There’s an uneasiness growing within me. With each passing day, life feels increasingly colorless. I no longer recognize myself—nor can I fully describe or understand what I feel. I keep moving forward like a machine, simply because that’s what life and society demand of me.
I feel disconnected—from myself, and by extension, from the world around me. There are only a few days when I truly know what I’m doing. Right now, maybe not even that.
When I first arrived at college, it felt like a fresh start—a new beginning I deeply needed. But now, that beginning feels more like a curse than a blessing. Career and love—two essential dimensions of life—have revealed their true weight. I understand now that ambition, passion, and labor give us reasons to live. They create the illusion of purpose. So yes, I must work, and I must build my skills to survive. But the more I observe myself following this college’s curriculum—day after day, without joy—the more I realize how deeply broken our education system is.
These institutions are no longer nurturing minds. They are manufacturing slaves—machines stripped of humanity. Dead souls stuck in a loop, unable to escape the behaviors they've been conditioned to follow. That’s what this system is doing to us.

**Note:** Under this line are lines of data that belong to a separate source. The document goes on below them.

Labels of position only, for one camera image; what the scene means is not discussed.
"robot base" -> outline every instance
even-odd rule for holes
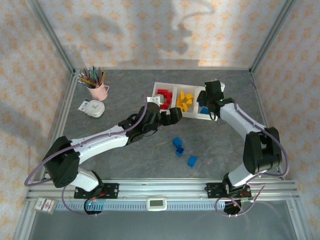
[[[251,189],[249,185],[241,186],[241,189],[226,193],[226,185],[222,182],[208,182],[204,190],[208,194],[208,199],[232,198],[232,199],[251,199]]]
[[[106,193],[104,195],[99,196],[99,199],[117,199],[119,193],[119,184],[118,183],[103,183],[103,187],[101,193]],[[75,199],[90,199],[92,197],[92,193],[83,190],[80,187],[76,187],[74,190],[74,198]]]

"pencil holder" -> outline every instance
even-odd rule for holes
[[[97,101],[103,101],[108,97],[109,88],[110,87],[108,85],[105,85],[104,83],[102,83],[97,88],[89,88],[89,87],[87,87],[87,89],[89,90],[93,100],[97,100]]]

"wall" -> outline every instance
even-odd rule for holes
[[[0,239],[8,240],[70,75],[26,0],[2,0],[0,26]]]
[[[320,239],[320,1],[298,0],[255,76],[280,131],[314,239]]]
[[[76,68],[251,67],[285,0],[39,0]]]

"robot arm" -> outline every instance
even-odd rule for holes
[[[235,108],[235,102],[232,98],[224,98],[218,80],[205,83],[205,90],[200,92],[197,102],[208,107],[215,118],[220,118],[230,124],[245,141],[243,163],[223,178],[227,194],[242,189],[254,176],[280,165],[282,161],[280,147],[259,130],[259,128],[264,129],[279,140],[277,129],[274,127],[266,128],[244,113],[238,105]],[[250,124],[239,112],[259,128]]]
[[[176,124],[182,118],[180,108],[170,108],[170,114],[167,114],[160,112],[160,106],[151,100],[147,103],[142,121],[135,128],[126,131],[140,119],[143,111],[144,107],[138,114],[132,114],[118,125],[92,136],[72,140],[68,140],[65,136],[59,137],[44,159],[61,149],[75,147],[44,165],[54,186],[61,188],[72,185],[89,192],[92,197],[99,195],[103,189],[101,179],[95,172],[79,167],[80,164],[94,155],[141,140],[146,133],[156,131],[159,126]]]

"small timer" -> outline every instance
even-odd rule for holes
[[[146,209],[154,212],[167,210],[167,199],[165,197],[148,197]]]

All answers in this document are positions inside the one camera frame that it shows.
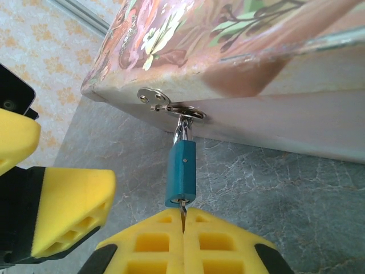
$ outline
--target black plastic part
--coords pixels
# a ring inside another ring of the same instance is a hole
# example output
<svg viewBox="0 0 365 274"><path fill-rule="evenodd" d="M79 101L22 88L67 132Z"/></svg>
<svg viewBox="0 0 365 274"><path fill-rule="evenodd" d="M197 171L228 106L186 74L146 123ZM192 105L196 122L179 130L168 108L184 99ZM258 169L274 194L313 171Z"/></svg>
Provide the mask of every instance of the black plastic part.
<svg viewBox="0 0 365 274"><path fill-rule="evenodd" d="M13 167L0 176L0 267L30 256L45 167Z"/></svg>
<svg viewBox="0 0 365 274"><path fill-rule="evenodd" d="M30 119L37 120L39 118L38 112L32 110L31 108L25 113L25 116L29 117Z"/></svg>
<svg viewBox="0 0 365 274"><path fill-rule="evenodd" d="M40 195L46 167L31 167L27 170L27 180L23 184L22 198L17 212L17 240L11 255L11 261L17 264L30 257L34 230L37 223Z"/></svg>
<svg viewBox="0 0 365 274"><path fill-rule="evenodd" d="M269 274L294 274L284 258L274 248L256 244L255 249Z"/></svg>
<svg viewBox="0 0 365 274"><path fill-rule="evenodd" d="M78 274L103 274L117 249L118 246L116 244L109 244L95 250Z"/></svg>
<svg viewBox="0 0 365 274"><path fill-rule="evenodd" d="M34 99L34 90L0 64L0 108L24 115Z"/></svg>

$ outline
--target floral wallpaper
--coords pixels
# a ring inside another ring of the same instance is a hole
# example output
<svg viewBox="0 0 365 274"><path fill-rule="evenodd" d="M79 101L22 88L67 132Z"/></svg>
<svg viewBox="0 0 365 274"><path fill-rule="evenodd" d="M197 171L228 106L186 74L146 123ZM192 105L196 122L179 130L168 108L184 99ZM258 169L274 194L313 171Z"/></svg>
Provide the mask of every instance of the floral wallpaper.
<svg viewBox="0 0 365 274"><path fill-rule="evenodd" d="M43 0L0 0L0 25L0 62L35 90L42 126L38 149L21 166L50 166L103 38Z"/></svg>

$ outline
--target blue padlock
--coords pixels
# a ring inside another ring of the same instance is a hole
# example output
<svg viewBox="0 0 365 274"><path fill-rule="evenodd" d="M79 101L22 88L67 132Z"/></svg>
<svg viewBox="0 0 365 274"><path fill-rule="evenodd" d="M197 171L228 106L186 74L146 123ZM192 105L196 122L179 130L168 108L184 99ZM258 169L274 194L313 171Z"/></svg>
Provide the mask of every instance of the blue padlock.
<svg viewBox="0 0 365 274"><path fill-rule="evenodd" d="M167 207L180 207L180 202L189 204L196 198L196 144L181 140L170 150L167 166Z"/></svg>

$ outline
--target yellow foam
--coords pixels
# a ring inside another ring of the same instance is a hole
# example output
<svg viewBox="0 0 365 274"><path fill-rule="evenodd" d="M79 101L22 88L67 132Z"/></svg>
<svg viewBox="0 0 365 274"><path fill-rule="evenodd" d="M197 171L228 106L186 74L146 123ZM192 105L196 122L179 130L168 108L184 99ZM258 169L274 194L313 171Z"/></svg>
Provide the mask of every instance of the yellow foam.
<svg viewBox="0 0 365 274"><path fill-rule="evenodd" d="M47 167L31 255L65 251L107 220L116 188L110 170Z"/></svg>
<svg viewBox="0 0 365 274"><path fill-rule="evenodd" d="M36 121L0 108L0 176L35 151L39 134Z"/></svg>
<svg viewBox="0 0 365 274"><path fill-rule="evenodd" d="M185 273L269 274L255 244L274 244L197 208L190 208L184 233Z"/></svg>
<svg viewBox="0 0 365 274"><path fill-rule="evenodd" d="M183 274L183 232L177 208L166 209L101 242L116 244L104 274Z"/></svg>
<svg viewBox="0 0 365 274"><path fill-rule="evenodd" d="M197 208L166 209L101 242L118 246L104 274L268 274L255 244L275 246Z"/></svg>

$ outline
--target padlock shackle
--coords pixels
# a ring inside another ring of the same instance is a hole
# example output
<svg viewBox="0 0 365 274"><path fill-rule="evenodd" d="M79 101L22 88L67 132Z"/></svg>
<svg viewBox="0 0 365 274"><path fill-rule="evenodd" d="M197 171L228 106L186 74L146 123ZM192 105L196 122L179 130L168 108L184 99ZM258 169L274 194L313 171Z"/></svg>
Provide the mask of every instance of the padlock shackle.
<svg viewBox="0 0 365 274"><path fill-rule="evenodd" d="M192 136L192 123L193 118L180 115L175 134L173 136L173 145L181 140L191 141Z"/></svg>

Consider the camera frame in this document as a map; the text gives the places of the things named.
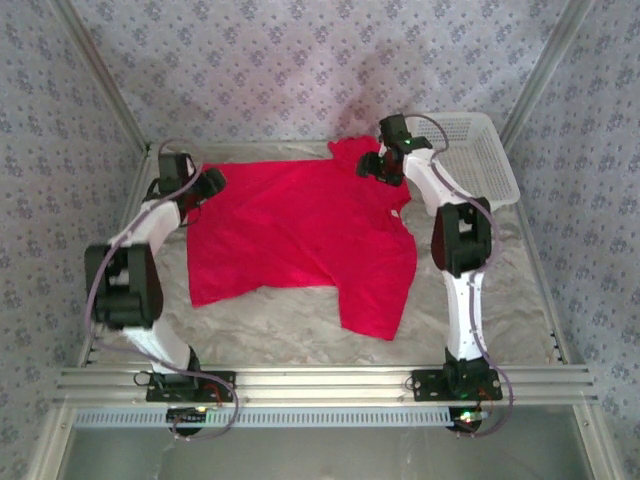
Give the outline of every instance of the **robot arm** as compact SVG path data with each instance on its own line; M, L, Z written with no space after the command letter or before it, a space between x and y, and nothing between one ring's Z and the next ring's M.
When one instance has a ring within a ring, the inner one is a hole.
M494 399L502 398L500 389L492 388L497 374L482 354L486 352L486 345L482 336L480 299L482 267L491 255L489 220L465 200L472 195L456 183L437 159L433 159L436 151L431 143L424 137L411 136L403 115L383 119L380 131L380 151L364 155L356 173L363 177L373 175L393 186L401 185L406 177L420 189L427 212L436 217L431 255L447 288L449 338L446 363L441 372L422 376L416 376L414 372L415 398L419 400L420 383L426 383L423 380L431 377L433 388L427 387L426 394L436 400L443 399L438 384L444 385L445 393L451 399L477 397L479 390L491 391ZM473 200L490 210L485 198ZM474 324L480 345L473 334ZM416 388L418 379L422 380Z
M159 157L160 176L151 185L138 215L107 244L91 245L85 252L87 285L91 285L106 252L131 226L142 222L120 245L105 275L101 279L93 313L97 322L111 330L120 330L144 353L180 370L197 369L193 350L162 318L163 295L155 264L155 257L171 232L196 208L225 186L225 179L216 169L204 172L195 184L174 201L167 201L154 209L151 206L181 187L195 173L187 154L163 154ZM174 372L160 364L152 364L161 375Z
M432 241L432 255L438 268L442 271L444 282L447 287L447 299L449 307L449 339L447 348L455 359L474 360L482 357L478 345L472 334L472 324L470 318L470 306L473 296L474 319L478 329L478 335L483 342L482 348L486 351L484 339L482 337L482 309L481 309L481 285L484 273L477 273L470 267L474 265L449 265L445 258L444 235L445 222L443 215L448 215L452 220L447 228L451 236L455 236L455 230L459 231L459 238L465 238L465 234L473 235L473 222L480 220L474 217L474 209L464 199L453 194L449 187L467 197L471 194L460 187L451 178L449 173L441 167L436 159L432 163L434 150L422 148L414 150L405 156L403 172L422 193L427 213L437 216ZM447 186L441 181L444 178ZM473 288L470 289L471 276L473 278Z

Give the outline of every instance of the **red t-shirt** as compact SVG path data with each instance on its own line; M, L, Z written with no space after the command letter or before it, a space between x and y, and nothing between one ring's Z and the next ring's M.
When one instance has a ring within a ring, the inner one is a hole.
M417 264L399 215L409 189L356 175L358 159L379 149L373 137L329 149L328 160L205 167L220 169L227 185L189 217L194 307L262 286L330 285L343 328L393 340Z

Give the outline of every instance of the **white plastic basket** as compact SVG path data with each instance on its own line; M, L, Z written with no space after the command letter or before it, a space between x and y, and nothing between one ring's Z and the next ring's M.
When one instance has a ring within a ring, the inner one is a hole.
M520 189L502 148L498 132L484 113L426 113L449 137L449 150L438 158L458 184L474 197L486 197L491 209L515 203ZM424 136L434 147L444 146L440 131L428 120L407 118L414 137Z

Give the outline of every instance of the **glass panel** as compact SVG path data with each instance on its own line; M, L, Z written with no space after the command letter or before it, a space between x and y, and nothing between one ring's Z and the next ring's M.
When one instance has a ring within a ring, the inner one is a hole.
M502 412L496 411L497 417ZM235 428L176 442L164 428L76 429L64 480L589 479L570 407L517 407L494 435L445 428Z

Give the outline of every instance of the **white sheet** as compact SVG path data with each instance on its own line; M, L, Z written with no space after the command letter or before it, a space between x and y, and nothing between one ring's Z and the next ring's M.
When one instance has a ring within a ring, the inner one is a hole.
M218 147L207 161L325 158L320 144ZM154 165L148 182L155 176ZM447 297L430 254L433 219L420 193L402 211L418 245L418 272L396 339L386 342L340 328L337 290L261 288L238 298L193 309L188 295L185 232L171 235L157 257L164 291L163 315L204 364L439 364L448 330ZM483 323L490 354L500 363L555 363L544 301L538 293L515 208L496 212L503 255L483 288ZM124 345L116 333L107 343ZM122 363L135 357L98 351L92 360Z

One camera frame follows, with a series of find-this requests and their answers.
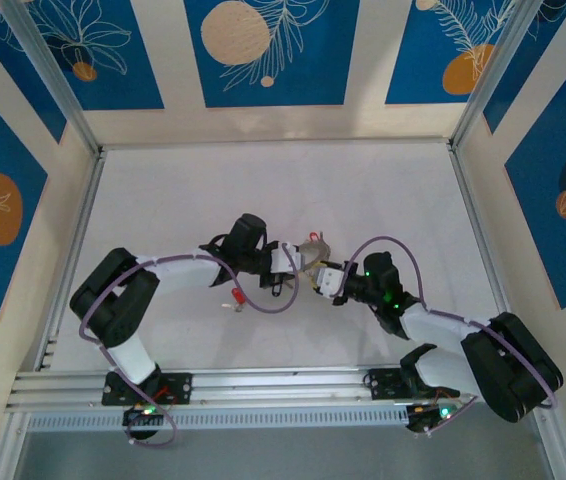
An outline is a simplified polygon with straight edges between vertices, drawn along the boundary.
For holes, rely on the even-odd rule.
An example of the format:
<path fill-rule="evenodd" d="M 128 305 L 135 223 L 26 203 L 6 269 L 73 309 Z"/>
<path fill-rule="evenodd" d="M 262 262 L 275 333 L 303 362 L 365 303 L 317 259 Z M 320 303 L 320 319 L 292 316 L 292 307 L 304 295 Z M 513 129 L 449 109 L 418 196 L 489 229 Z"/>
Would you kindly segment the controller board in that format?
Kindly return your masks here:
<path fill-rule="evenodd" d="M 416 434 L 427 433 L 447 421 L 458 411 L 453 404 L 408 406 L 407 429 Z"/>
<path fill-rule="evenodd" d="M 162 427 L 164 424 L 164 415 L 154 405 L 135 405 L 123 413 L 122 425 L 126 428 Z"/>

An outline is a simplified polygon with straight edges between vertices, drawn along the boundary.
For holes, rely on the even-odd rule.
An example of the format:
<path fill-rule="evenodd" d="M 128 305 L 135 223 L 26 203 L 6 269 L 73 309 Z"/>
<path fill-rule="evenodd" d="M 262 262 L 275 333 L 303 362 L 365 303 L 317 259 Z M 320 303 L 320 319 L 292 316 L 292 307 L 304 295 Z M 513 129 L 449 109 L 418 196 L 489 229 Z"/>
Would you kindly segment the left controller board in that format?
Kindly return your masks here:
<path fill-rule="evenodd" d="M 164 424 L 164 415 L 154 405 L 135 405 L 123 413 L 122 425 L 126 428 L 162 427 Z"/>

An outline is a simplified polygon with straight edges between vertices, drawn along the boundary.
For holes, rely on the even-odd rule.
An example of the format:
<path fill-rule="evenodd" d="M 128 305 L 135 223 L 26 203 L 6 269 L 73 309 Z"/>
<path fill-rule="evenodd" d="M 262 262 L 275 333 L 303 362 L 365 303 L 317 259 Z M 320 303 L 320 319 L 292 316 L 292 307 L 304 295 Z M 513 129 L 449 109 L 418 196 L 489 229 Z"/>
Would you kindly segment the aluminium side rail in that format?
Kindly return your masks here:
<path fill-rule="evenodd" d="M 31 368 L 33 371 L 45 369 L 44 357 L 51 339 L 59 330 L 66 304 L 69 302 L 72 282 L 77 268 L 82 244 L 96 199 L 99 183 L 104 169 L 107 152 L 101 148 L 95 159 L 94 166 L 89 170 L 78 213 L 72 224 L 70 243 L 63 258 L 60 274 L 55 278 L 52 297 L 43 317 L 43 325 L 37 334 L 34 357 Z"/>
<path fill-rule="evenodd" d="M 474 238 L 478 246 L 483 268 L 487 275 L 494 302 L 499 312 L 512 312 L 512 307 L 502 282 L 499 268 L 495 262 L 494 252 L 491 248 L 487 231 L 481 218 L 479 205 L 472 190 L 470 179 L 463 165 L 462 158 L 452 146 L 448 147 L 448 153 L 472 227 Z"/>

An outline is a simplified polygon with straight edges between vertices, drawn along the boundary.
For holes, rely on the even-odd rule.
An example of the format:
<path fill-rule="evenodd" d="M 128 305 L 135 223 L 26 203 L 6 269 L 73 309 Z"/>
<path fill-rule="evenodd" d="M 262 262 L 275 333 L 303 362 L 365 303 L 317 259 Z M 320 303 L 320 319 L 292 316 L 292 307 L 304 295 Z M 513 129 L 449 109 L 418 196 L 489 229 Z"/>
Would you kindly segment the aluminium front rail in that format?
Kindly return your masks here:
<path fill-rule="evenodd" d="M 171 410 L 187 408 L 292 408 L 429 404 L 434 400 L 466 403 L 471 393 L 456 399 L 373 400 L 363 378 L 374 368 L 363 367 L 256 368 L 212 370 L 165 370 L 191 373 L 192 394 L 188 405 L 163 405 Z M 103 406 L 101 397 L 106 375 L 112 371 L 35 371 L 16 374 L 6 410 L 15 412 L 124 411 L 132 406 Z"/>

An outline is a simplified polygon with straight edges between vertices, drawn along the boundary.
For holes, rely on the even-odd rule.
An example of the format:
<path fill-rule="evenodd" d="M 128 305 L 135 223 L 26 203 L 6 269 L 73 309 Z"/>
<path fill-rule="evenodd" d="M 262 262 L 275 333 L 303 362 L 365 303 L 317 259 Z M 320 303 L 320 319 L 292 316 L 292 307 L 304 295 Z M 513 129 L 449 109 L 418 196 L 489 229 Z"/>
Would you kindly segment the left aluminium frame post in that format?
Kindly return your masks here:
<path fill-rule="evenodd" d="M 100 145 L 80 103 L 26 6 L 20 0 L 0 0 L 0 11 L 67 122 L 90 154 L 99 158 Z"/>

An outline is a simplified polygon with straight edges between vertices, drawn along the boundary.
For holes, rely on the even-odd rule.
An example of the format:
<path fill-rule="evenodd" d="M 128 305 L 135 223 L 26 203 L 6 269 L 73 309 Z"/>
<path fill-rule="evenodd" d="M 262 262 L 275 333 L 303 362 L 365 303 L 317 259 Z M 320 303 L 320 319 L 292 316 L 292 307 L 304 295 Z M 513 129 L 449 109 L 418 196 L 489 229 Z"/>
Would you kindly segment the right aluminium frame post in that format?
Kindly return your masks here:
<path fill-rule="evenodd" d="M 544 0 L 517 0 L 512 16 L 504 26 L 491 56 L 471 93 L 457 126 L 450 135 L 448 146 L 457 153 L 471 131 L 473 124 L 482 116 L 513 55 L 525 37 Z"/>

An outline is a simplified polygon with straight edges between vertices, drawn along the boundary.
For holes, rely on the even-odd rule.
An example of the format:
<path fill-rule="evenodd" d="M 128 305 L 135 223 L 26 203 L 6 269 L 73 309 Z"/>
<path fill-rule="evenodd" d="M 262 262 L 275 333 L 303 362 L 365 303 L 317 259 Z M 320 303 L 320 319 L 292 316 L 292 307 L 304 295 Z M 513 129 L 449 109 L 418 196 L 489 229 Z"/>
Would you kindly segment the right controller board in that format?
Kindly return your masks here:
<path fill-rule="evenodd" d="M 416 434 L 427 433 L 447 421 L 458 411 L 453 404 L 408 406 L 407 429 Z"/>

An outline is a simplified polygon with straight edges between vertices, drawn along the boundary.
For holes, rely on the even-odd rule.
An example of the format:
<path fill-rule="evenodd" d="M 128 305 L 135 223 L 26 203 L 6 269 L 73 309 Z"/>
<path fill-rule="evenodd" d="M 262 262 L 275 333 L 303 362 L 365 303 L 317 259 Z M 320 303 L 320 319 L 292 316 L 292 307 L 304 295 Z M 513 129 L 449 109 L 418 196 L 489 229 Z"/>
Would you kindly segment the left aluminium side rail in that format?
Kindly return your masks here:
<path fill-rule="evenodd" d="M 95 159 L 94 166 L 89 170 L 78 213 L 72 224 L 70 243 L 63 258 L 60 274 L 55 278 L 52 297 L 43 317 L 43 325 L 37 334 L 34 357 L 31 368 L 33 371 L 45 369 L 44 357 L 51 339 L 59 330 L 66 304 L 69 302 L 72 282 L 77 268 L 82 244 L 96 199 L 99 183 L 104 169 L 107 152 L 101 148 Z"/>

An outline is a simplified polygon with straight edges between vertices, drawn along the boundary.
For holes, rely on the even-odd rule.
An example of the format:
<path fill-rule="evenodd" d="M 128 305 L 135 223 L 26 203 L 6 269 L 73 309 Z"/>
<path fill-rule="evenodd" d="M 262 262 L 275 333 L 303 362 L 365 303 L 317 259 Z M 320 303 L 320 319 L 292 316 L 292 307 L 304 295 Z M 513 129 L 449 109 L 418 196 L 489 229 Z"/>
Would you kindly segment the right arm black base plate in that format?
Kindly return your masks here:
<path fill-rule="evenodd" d="M 461 396 L 455 389 L 428 386 L 416 374 L 405 373 L 397 367 L 370 369 L 363 383 L 371 391 L 373 400 L 434 400 Z"/>

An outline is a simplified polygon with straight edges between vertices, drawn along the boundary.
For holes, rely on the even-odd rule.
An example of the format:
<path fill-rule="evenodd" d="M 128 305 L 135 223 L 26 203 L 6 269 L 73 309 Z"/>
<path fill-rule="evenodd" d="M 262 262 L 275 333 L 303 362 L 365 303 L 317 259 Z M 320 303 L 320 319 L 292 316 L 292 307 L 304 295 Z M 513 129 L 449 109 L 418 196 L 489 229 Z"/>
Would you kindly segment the right aluminium side rail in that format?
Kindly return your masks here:
<path fill-rule="evenodd" d="M 452 146 L 448 147 L 448 153 L 472 227 L 474 238 L 478 246 L 483 268 L 487 275 L 494 302 L 499 312 L 512 312 L 512 307 L 502 282 L 499 268 L 495 262 L 494 252 L 491 248 L 487 231 L 481 218 L 479 205 L 472 190 L 470 179 L 463 165 L 462 158 Z"/>

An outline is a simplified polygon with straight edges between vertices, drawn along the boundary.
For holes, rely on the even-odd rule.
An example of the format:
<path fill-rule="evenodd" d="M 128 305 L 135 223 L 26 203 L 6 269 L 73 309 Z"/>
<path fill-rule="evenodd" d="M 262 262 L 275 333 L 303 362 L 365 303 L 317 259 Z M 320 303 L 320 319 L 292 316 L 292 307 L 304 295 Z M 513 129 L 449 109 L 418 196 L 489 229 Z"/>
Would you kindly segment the aluminium frame post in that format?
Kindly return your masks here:
<path fill-rule="evenodd" d="M 504 26 L 491 56 L 471 93 L 457 126 L 450 135 L 448 146 L 457 153 L 471 131 L 473 124 L 482 116 L 513 55 L 525 37 L 544 0 L 517 0 L 512 16 Z"/>
<path fill-rule="evenodd" d="M 99 158 L 100 145 L 80 103 L 26 6 L 20 0 L 0 0 L 0 11 L 67 122 L 90 154 Z"/>

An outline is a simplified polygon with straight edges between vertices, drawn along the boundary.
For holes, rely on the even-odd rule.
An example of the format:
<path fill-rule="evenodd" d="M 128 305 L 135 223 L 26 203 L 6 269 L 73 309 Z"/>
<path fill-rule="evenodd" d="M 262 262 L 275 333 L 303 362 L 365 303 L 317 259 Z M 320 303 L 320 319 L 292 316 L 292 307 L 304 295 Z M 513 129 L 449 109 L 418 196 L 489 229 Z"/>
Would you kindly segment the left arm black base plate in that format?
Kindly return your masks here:
<path fill-rule="evenodd" d="M 188 405 L 192 394 L 191 373 L 154 373 L 137 388 L 151 397 L 154 402 L 163 405 Z M 103 406 L 132 406 L 145 402 L 119 374 L 109 372 L 105 377 L 101 397 Z"/>

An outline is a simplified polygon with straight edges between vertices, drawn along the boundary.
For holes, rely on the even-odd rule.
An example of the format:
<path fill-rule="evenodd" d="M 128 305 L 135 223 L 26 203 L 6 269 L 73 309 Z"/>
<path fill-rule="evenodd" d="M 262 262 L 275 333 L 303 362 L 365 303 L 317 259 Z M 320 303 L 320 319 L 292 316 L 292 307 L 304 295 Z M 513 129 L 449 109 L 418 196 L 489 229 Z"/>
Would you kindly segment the metal disc with key rings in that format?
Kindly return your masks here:
<path fill-rule="evenodd" d="M 330 246 L 322 238 L 307 240 L 300 244 L 298 249 L 303 256 L 303 272 L 314 269 L 319 263 L 327 261 L 331 255 Z"/>

This fractured society doesn't feel worth belonging to. I know I’m a broken person, and the other parts of my life are also unbalanced. Perhaps it will be hard to mend them, because I’ve unconsciously taken many wrong turns. True healing demands a deep connection with oneself—but how can that be found within an institution that suppresses self-awareness?
I see classrooms full of students who show up just for attendance. Why do you think so many engineering students skip class? It’s not because they’re lazy. It’s because something is missing—something vital. The teaching is failing. The system is failing.
We are becoming sheep, herded and hollowed out. I am tired—frustrated by all of it. I just hope something good happens. That I can adapt to this decay—not by accepting it, but by surviving it—so that one day, I might heal.